Tomorrow, the Supreme Court is scheduled to hear argument in a case, Indiana v. Edwards, involving a criminal defendant’s constitutional right of self-representation. I hope to talk about the specific issues raised in Edwards in a later post, but I first wanted to discuss my general (and evolving) views on the right of self-representation. Despite my initial resistance to the whole concept of self-representation, over the course of the last several years, as I have thought (and written) on the constitutional right of self-representation, I have come to believe that it is a fundamental right of criminal defendants without which our criminal justice system would lack legitimacy.

The Supreme Court first recognized a constitutional right of self-representation in 1975. Since that time, many people (including members of the Court) have expressed skepticism about whether it is a good idea to give criminal defendants the right to represent themselves. The two basic concerns expressed by academics, members of the judiciary, and the popular press are first that criminal defendants will only hurt themselves if they try to represent themselves, and second that those who choose to represent themselves very likely are mentally ill and are choosing to represent themselves because of that mental illness.

I must admit that when I was in practice as a public defender, I initially shared those sentiments. After all, how could a defendant (unless s/he was a trained lawyer) possibly do as good a job as I could do? That view, however, was somewhat mitigated when I was appointed as standby counsel (a judge is permitted but not required to appoint standby counsel to act as a legal advisor to pro se criminal defendants) for a non-lawyer defendant charged in federal court with attempting to defraud the World Trade Center fund. He went to trial representing himself and raised a coercion and duress defense. For those who remember back to criminal law, you know how rarely that defense works. Much to the surprise of everyone, he was acquitted. Yeah. Shocking. Twelve jurors voted to acquit him. Suffice it to say that I certainly could not have obtained a better result for him.

That experience prompted me, when I entered academia, to try to assemble some data on pro se defendants, to see if our initial instincts are really supported by the data. The short answer is that they are not. While the data are relatively thin (not that many felony defendants actually represent themselves), the bottom line is that the data out there certainly suggest that pro se felony defendants don’t do that badly in terms of overall outcome (particularly in state courts). Moreover, only about twenty percent of federal pro se felony defendants exhibited sufficient signs of mental illness to trigger a screen to determine if they were competent to stand trial (usually a pretty low threshold standard).

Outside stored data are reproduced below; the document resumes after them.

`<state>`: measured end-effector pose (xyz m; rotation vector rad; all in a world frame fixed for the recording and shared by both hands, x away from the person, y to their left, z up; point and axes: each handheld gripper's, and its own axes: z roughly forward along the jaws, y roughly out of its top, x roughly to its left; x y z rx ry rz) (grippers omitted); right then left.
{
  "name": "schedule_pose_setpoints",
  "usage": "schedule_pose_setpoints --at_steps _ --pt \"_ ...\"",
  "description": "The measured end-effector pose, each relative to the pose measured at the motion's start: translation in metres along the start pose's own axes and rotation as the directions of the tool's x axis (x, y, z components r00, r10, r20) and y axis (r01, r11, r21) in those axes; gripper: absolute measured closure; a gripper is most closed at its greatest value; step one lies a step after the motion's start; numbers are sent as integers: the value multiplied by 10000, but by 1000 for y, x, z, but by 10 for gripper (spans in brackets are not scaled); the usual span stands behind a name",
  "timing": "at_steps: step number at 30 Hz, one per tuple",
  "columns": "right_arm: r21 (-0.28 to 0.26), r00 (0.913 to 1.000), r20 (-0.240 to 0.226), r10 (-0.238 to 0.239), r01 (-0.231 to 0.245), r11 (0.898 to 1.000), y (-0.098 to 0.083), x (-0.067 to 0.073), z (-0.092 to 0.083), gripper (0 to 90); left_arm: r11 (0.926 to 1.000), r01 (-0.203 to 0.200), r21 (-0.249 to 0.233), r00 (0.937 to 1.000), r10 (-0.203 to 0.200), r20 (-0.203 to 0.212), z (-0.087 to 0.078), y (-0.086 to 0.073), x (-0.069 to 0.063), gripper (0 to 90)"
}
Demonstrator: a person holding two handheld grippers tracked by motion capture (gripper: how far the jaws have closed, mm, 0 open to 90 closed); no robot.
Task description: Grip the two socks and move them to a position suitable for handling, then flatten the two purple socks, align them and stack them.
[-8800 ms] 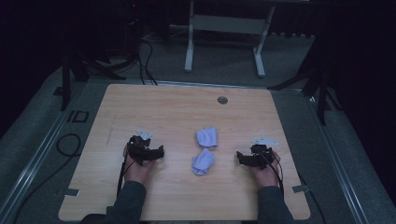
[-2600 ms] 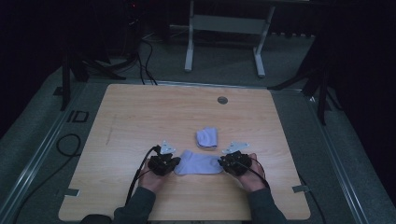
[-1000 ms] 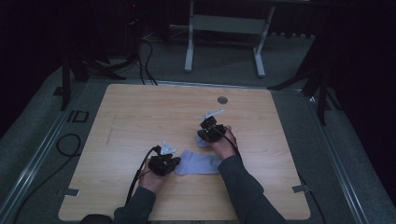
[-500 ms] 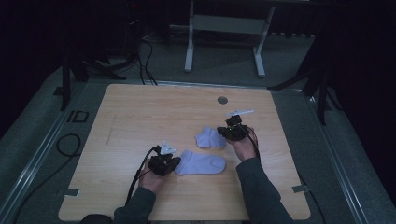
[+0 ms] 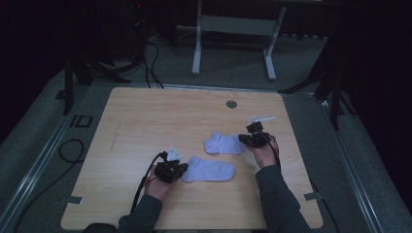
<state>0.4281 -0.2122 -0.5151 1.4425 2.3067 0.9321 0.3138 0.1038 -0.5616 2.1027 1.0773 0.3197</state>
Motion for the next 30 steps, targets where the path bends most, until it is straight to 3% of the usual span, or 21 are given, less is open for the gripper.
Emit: schedule_pose_setpoints --at_steps 6,12,24,28,30 --pt "279 9997 135 227 -231 9993 -4 -7 5 884 10000 -53 -1 10000 53 -60 0 0 -1 885" --pt "475 9988 482 -96 73 9988 -6 -6 7 882 9999 -108 -1 9999 108 -78 0 0 -1 885" --pt "675 9991 421 14 -43 9977 -10 -10 12 865 9999 -115 -23 9999 114 -66 1 1 -2 879" --pt "831 9989 443 160 -197 9963 -15 -15 14 832 9999 -114 -21 9999 114 -72 1 1 -2 879" --pt "873 9987 447 246 -285 9958 -17 -18 13 754 9999 -120 -18 9999 120 -86 1 1 -2 879"
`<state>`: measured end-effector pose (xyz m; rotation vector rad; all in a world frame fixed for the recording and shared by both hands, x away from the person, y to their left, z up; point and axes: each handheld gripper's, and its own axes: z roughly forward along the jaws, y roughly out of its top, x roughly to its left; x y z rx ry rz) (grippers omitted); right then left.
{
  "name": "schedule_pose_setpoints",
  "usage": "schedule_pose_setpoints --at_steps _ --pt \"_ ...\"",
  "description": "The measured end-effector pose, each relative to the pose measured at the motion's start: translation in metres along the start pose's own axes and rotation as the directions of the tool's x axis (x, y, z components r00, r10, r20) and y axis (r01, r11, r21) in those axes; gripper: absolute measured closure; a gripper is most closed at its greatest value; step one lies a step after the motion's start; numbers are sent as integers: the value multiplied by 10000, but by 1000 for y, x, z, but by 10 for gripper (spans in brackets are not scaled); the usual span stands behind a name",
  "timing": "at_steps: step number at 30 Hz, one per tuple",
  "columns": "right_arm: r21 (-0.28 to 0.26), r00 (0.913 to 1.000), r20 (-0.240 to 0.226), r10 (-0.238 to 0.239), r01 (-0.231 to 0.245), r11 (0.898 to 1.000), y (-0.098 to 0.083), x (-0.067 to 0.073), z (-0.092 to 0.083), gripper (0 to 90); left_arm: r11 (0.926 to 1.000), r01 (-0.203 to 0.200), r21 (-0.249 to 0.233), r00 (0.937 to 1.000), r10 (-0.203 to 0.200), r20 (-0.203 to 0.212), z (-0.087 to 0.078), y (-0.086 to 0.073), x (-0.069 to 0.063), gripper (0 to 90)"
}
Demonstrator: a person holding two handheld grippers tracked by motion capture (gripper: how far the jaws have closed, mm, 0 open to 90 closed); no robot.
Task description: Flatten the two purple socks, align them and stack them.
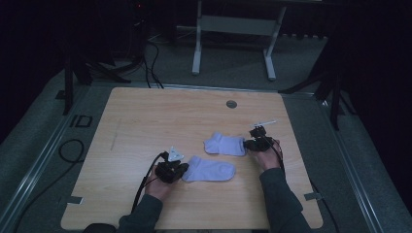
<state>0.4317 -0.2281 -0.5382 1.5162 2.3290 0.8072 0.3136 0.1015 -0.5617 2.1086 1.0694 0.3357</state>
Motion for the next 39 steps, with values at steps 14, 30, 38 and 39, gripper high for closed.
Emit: schedule_pose_setpoints --at_steps 14,30,38,39 --pt "-1046 9969 -482 -624 571 9929 15 10 -27 529 10000 -62 -21 10000 62 -34 1 0 -1 877" --pt "-670 9539 -1261 -2722 2656 9618 30 63 19 590 10000 -81 -41 10000 81 -46 1 0 -2 862" --pt "-347 9212 -1516 -3582 3573 9334 33 84 30 547 10000 -85 -26 10000 85 -50 1 1 -2 861" --pt "-268 9209 -1509 -3593 3595 9328 34 86 32 541 10000 -86 -27 10000 85 -51 1 1 -3 861"
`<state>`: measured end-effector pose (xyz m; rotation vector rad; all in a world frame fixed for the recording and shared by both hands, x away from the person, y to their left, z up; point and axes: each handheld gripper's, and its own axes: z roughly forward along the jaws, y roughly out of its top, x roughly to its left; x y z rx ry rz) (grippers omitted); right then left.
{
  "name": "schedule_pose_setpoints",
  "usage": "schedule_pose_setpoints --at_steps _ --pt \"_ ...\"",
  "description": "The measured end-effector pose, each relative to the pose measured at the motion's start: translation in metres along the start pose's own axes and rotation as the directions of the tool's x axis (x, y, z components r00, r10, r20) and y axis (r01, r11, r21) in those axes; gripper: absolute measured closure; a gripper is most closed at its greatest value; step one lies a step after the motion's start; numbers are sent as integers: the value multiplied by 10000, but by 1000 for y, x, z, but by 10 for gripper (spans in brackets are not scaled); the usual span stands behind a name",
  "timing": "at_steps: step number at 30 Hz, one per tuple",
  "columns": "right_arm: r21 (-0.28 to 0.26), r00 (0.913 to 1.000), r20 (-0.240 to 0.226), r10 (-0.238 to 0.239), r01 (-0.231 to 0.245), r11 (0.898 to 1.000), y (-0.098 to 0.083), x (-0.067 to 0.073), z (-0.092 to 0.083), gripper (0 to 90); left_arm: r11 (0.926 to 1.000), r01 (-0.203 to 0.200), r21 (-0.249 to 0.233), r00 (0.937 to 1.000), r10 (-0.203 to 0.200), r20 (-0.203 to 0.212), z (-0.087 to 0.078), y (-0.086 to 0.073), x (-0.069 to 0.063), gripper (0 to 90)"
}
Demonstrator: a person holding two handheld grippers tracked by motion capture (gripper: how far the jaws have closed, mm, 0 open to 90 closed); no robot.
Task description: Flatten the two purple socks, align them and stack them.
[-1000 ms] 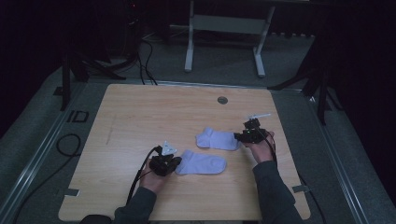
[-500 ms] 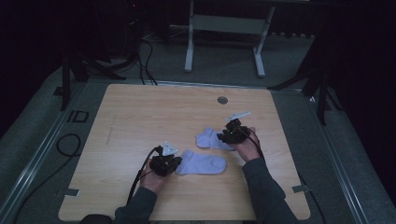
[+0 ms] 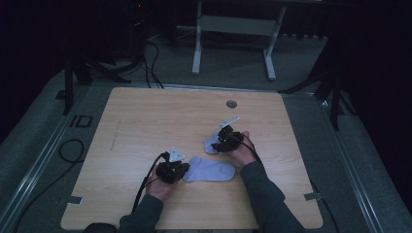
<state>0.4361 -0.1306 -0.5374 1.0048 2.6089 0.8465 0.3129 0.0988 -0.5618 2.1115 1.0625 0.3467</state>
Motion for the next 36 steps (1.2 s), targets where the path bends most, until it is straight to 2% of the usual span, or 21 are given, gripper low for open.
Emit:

While I don’t think the data establish that it is a good idea for defendants to represent themselves, I certainly think the empirical evidence calls into question our gut-level instinct that it is necessarily a bad idea for criminal defendants to self-represent. If there is no particularly solid evidence that the right of self-representation hurts criminal defendants, that leaves the question whether the right is sufficiently valuable that the Court should continue to recognize it and protect it against erosion. I have come to believe that the answer to this question is a pretty overwhelming yes because the specter of a criminal defendant being forced to sit mute while an incompetent or conflicted agent of the state speaks for him sends chills down my spine.

Once the Court recognized a right to counsel in Gideon, the government had to appoint counsel for indigent defendants who could not afford counsel. Those lawyers are paid by the government for their representation of the defendant. This raises (at least) two concerns in the minds of many defendants: first, many of the lawyers are paid very little, so the quality of state-appointed counsel can be pretty abysmal; and second, the lawyer is being paid by the government, and the lawyer therefore may feel some allegiance to the same government that is prosecuting the defendant. There is a lot of evidence that there is validity to both of these concerns. Stories of ineptness by court-appointed lawyers fill the federal reporters, and there also are many stories of lawyers who attempt to curry favor with prosecutors and judges by ensuring that their clients plead guilty so that they can continue to be appointed in other cases. Here is the problem. If there is no right of self-representation, a criminal defendant who is represented by ineffective counsel (whether that ineffectiveness stems from inability or conflict) has to sit there, essentially mute, while an agent of the government purports to speak for him. If the lawyer has not properly investigated the case, he may have no idea what actually happened. Unless the defendant testifies, however, he is resigned to sitting there listening to the lawyer completely botch the case. (I recognize that in theory, a defendant could argue on appeal that he received ineffective assistance, but the likelihood that he would prevail on such a claim is, to put it mildly, pretty close to nil). Worse yet, the defendant may well decide that he has no choice but to plead guilty, if he doubts that his lawyer will argue strenuously for him at trial.

As the debates about trial procedures at Guantanamo and before military tribunals have progressed, one of the key rights of criminal defendants that has been discussed has been the right to be represented by independent counsel. Inherent within our own system, however, is the risk that defendants will be represented by counsel that are not independent from the government that is prosecuting those defendants. The notion that the government could force a defendant to accept representation by counsel that he believes to be acting in the interest of the government, and could force the defendant to let that counsel speak for him, strikes me as sufficiently Orwellian that I have become a big proponent of the right of self-representation.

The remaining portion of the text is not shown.